(THE TASK) Quote only the span from the first line of the entries to the line containing "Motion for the", both ends kept. Leave every picture out.
--------------------
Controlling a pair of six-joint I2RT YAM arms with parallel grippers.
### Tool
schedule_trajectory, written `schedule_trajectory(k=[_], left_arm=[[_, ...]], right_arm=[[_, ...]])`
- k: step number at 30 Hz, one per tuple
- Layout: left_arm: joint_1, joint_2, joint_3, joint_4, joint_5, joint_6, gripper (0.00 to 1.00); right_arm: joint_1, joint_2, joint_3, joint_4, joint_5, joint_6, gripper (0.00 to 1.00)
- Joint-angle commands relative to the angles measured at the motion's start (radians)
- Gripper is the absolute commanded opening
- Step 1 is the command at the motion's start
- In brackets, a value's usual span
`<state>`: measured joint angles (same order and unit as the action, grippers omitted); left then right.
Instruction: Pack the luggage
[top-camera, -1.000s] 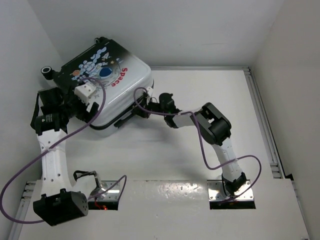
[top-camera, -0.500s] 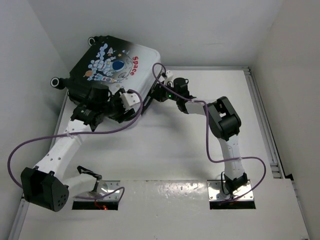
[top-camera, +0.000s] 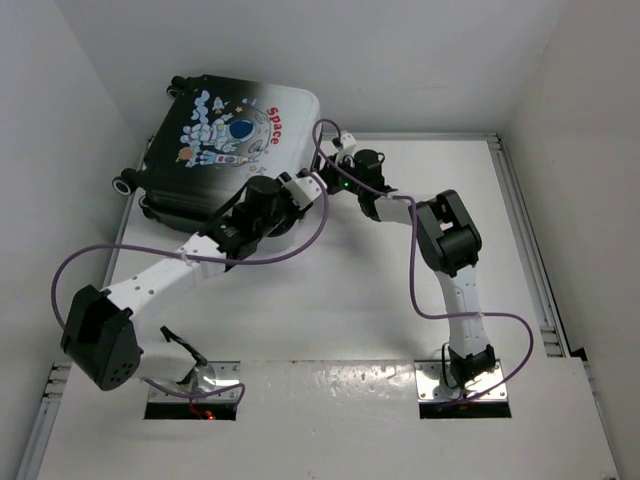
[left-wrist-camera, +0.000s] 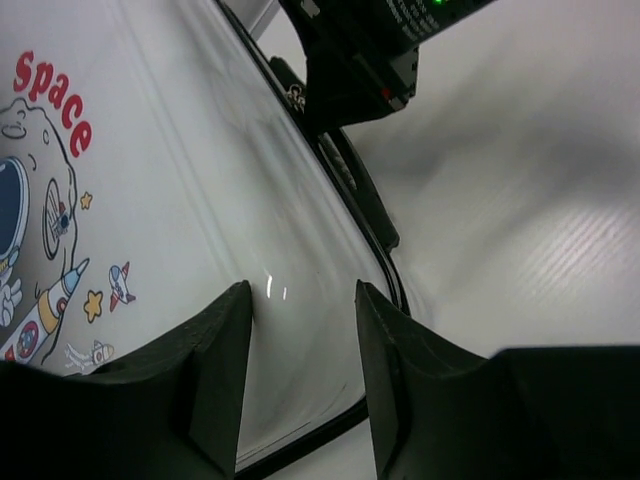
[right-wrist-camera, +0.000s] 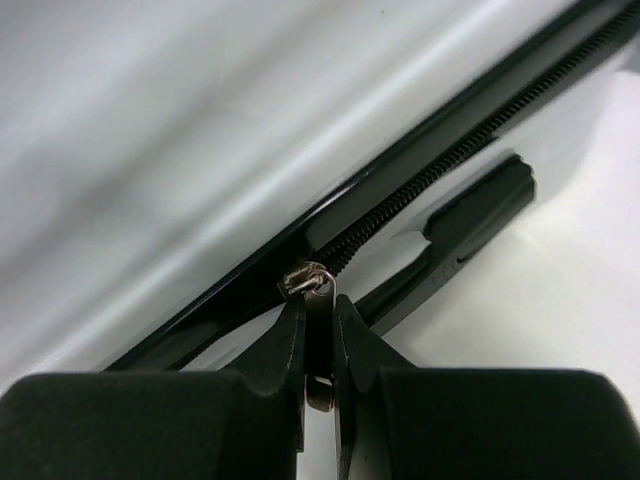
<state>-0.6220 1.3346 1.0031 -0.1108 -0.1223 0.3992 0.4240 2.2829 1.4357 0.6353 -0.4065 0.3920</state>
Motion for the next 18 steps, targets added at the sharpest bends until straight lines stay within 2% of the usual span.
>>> schedule_trajectory(k=[1, 5, 7, 8, 9, 10, 12, 13, 14, 15, 18], left_arm=[[-0.088, 0.129, -0.044, -0.101, 0.177, -0.145, 0.48], [-0.134, 0.138, -0.069, -0.04, 0.144, -0.122, 0.51], [-0.111, 0.129, -0.069, -0.03, 0.144, -0.167, 0.52], [-0.063, 0.083, -0.081, -0.02, 0.156, -0.192, 0.55], [-0.038, 0.045, -0.104, 0.017, 0.156, -0.215, 0.58], [-0.018, 0.0, -0.124, 0.042, 0.156, -0.259, 0.67], [0.022, -0.14, -0.167, 0.089, 0.124, -0.29, 0.77], [0.033, -0.182, -0.167, 0.089, 0.083, -0.309, 0.89], [0.033, -0.219, -0.167, 0.089, 0.082, -0.318, 0.94], [0.033, -0.25, -0.153, 0.08, 0.029, -0.327, 0.98], [0.068, -0.314, -0.069, -0.033, -0.12, -0.373, 1.0]], right_arm=[[0.033, 0.016, 0.06, 0.081, -0.061, -0.001, 0.0], [0.022, 0.027, 0.069, 0.113, -0.141, 0.018, 0.0], [0.025, 0.026, 0.071, 0.125, -0.215, 0.021, 0.0], [0.025, 0.027, 0.069, 0.145, -0.236, 0.018, 0.0], [0.027, 0.024, 0.066, 0.153, -0.296, 0.021, 0.0], [0.035, 0.02, 0.063, 0.162, -0.313, 0.025, 0.0], [0.051, 0.013, 0.051, 0.193, -0.365, 0.028, 0.0], [0.064, 0.012, 0.048, 0.208, -0.379, 0.028, 0.0], [0.064, 0.007, 0.046, 0.216, -0.393, 0.03, 0.0], [0.081, 0.007, 0.042, 0.221, -0.416, 0.031, 0.0], [0.12, 0.003, 0.04, 0.256, -0.452, 0.042, 0.0]])
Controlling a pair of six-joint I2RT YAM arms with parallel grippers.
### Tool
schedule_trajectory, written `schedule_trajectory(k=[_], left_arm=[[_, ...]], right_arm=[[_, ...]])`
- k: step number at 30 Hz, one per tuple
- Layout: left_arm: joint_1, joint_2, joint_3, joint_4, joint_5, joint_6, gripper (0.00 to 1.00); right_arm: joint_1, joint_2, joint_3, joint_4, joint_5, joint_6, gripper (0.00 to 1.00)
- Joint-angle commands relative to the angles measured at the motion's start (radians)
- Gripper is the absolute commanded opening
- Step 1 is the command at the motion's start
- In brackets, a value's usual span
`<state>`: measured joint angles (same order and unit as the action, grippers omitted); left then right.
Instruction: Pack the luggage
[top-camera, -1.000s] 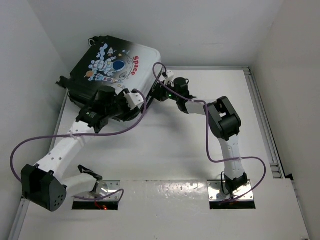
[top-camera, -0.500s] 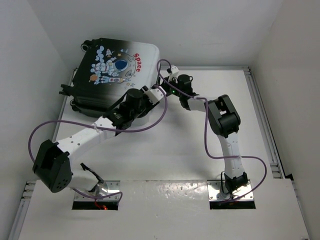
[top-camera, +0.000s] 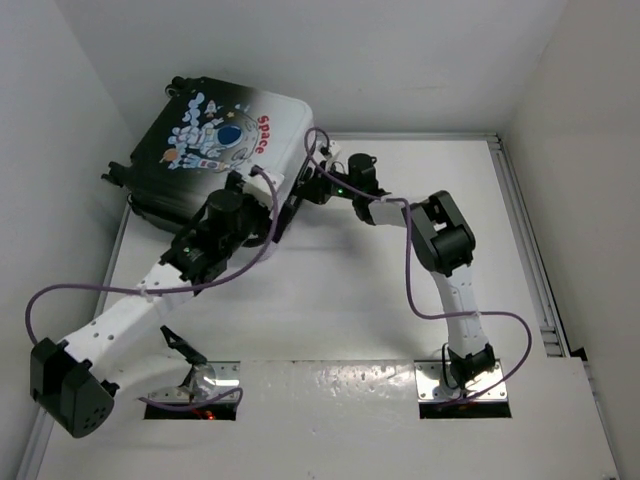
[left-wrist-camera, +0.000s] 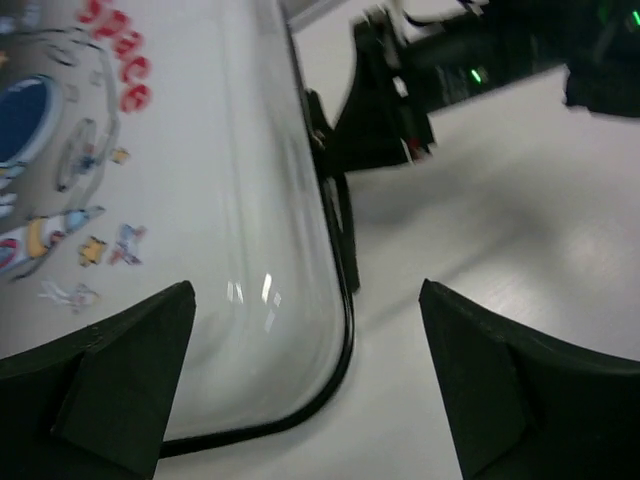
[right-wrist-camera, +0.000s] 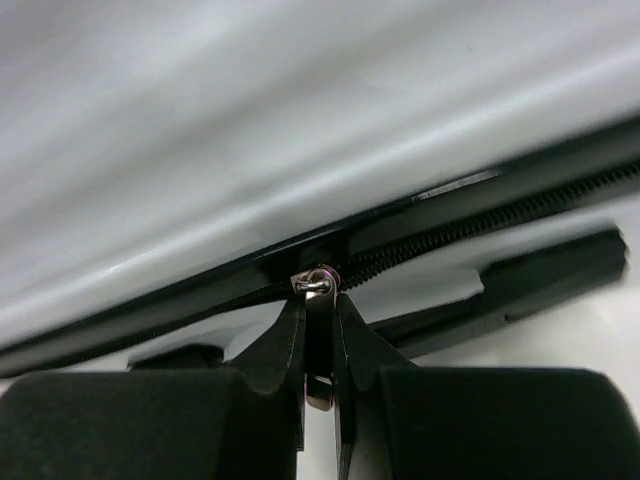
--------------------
(ANSWER TO THIS EXERCISE)
Controlling a pair of six-joint I2RT YAM arms with parallel grippers.
### Tool
schedule_trajectory, written `schedule_trajectory(k=[_], left_arm=[[_, ...]], right_arm=[[_, ...]])`
- k: step number at 30 Hz, one per tuple
- Layout: left_arm: joint_1, joint_2, joint_3, joint_4, joint_5, joint_6, gripper (0.00 to 1.00); right_arm: joint_1, joint_2, joint_3, joint_4, joint_5, joint_6, gripper (0.00 to 1.00)
- Joint-angle commands relative to the angles measured at the motion's start (radians)
- Gripper is the absolute commanded opening
- Step 1 is the command at the motion's start
- In brackets, a value's usual span
`<state>`: measured joint angles (same order and unit as the action, grippers omitted); left then right.
Instruction: Pack the luggage
[top-camera, -1.000s] 
[top-camera, -0.500s] 
[top-camera, +0.000s] 
[left-wrist-camera, +0.000s] 
[right-wrist-camera, +0.000s] 
<state>-0.6220 1.3346 1.0031 -0.1108 -0.1223 0.3992 0.4240 2.2829 1.4357 0.6353 -0.4065 0.3920</state>
Motion for the next 18 steps, targets added at the sharpest bends until straight lines stay within 2% of the usual span.

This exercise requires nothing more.